*** Begin section ***

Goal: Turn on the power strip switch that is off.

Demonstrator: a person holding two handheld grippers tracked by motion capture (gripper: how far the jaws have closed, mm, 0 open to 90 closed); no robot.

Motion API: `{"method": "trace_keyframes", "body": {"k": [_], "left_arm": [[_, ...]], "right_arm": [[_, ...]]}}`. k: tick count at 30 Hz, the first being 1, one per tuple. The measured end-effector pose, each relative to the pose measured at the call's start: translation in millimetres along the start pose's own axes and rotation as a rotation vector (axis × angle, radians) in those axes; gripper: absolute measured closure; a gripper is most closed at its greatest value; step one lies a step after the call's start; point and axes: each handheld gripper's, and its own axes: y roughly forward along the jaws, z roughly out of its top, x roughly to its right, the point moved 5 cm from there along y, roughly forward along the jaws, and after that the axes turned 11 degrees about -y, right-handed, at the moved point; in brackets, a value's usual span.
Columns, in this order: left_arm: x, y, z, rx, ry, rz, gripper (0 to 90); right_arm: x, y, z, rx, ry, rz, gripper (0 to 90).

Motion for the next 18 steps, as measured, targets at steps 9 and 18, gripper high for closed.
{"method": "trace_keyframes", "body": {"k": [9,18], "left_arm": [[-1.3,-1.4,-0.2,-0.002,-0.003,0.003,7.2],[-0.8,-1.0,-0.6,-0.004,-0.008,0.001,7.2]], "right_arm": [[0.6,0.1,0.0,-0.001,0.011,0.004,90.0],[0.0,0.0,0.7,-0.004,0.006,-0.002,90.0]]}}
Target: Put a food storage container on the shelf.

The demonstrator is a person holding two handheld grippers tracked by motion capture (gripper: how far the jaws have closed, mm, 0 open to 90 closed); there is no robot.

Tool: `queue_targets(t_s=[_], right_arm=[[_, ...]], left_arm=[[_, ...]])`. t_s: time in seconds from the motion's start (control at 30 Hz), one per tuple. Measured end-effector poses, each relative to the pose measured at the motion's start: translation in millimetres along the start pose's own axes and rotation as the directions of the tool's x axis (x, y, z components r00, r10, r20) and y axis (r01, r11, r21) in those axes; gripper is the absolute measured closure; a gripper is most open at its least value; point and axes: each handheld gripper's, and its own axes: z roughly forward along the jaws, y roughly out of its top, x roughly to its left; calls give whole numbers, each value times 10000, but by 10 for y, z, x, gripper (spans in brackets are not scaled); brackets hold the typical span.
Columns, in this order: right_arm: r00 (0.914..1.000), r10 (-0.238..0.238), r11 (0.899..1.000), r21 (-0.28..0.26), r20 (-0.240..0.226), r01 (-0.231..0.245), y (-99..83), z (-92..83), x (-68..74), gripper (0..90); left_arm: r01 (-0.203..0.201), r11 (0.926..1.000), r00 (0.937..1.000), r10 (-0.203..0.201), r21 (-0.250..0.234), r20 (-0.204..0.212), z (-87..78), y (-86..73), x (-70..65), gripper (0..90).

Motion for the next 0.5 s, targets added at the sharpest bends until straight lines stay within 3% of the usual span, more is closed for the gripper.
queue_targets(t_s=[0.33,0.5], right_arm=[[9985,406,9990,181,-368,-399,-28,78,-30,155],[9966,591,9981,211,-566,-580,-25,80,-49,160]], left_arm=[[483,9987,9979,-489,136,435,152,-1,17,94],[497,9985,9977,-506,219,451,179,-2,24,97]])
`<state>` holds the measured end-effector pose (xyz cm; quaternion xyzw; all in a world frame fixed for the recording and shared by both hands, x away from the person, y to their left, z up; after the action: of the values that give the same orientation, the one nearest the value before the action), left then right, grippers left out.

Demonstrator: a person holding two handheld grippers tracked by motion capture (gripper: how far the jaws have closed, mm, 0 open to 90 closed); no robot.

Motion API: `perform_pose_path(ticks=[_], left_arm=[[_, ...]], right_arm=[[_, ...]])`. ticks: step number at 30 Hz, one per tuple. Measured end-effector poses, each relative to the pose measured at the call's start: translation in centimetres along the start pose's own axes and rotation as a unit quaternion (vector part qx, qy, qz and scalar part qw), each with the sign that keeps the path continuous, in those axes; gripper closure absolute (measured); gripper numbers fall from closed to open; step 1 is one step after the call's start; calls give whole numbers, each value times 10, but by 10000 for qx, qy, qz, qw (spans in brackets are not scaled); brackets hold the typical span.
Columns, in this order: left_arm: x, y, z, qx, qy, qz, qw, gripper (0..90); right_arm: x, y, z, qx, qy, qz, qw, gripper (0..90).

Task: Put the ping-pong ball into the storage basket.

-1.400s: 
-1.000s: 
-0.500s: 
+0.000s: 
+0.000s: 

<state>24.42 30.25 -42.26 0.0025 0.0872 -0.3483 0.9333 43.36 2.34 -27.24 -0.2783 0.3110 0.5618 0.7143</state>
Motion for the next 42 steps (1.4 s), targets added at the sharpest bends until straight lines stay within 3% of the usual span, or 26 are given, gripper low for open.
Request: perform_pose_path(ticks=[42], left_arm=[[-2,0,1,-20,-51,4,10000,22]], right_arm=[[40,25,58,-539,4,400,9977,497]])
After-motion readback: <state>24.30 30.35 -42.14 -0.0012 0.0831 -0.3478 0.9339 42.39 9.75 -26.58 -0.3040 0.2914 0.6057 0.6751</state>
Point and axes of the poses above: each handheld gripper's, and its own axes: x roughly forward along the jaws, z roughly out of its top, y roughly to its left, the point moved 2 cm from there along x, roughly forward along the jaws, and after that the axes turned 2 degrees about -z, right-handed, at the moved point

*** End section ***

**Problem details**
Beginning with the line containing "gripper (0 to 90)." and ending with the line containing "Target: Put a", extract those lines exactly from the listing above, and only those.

**Answer box**
Columns, in this order: left_arm: x, y, z, rx, ry, rz, gripper (0 to 90); right_arm: x, y, z, rx, ry, rz, gripper (0 to 90).

Motion for the next 18 steps, as measured, targets at steps 9 and 18, gripper high for closed.
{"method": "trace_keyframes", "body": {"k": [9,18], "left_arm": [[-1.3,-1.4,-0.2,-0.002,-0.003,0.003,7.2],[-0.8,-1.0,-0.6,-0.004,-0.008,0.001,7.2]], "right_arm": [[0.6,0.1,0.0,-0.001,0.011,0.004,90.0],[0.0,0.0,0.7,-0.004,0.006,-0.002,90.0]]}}
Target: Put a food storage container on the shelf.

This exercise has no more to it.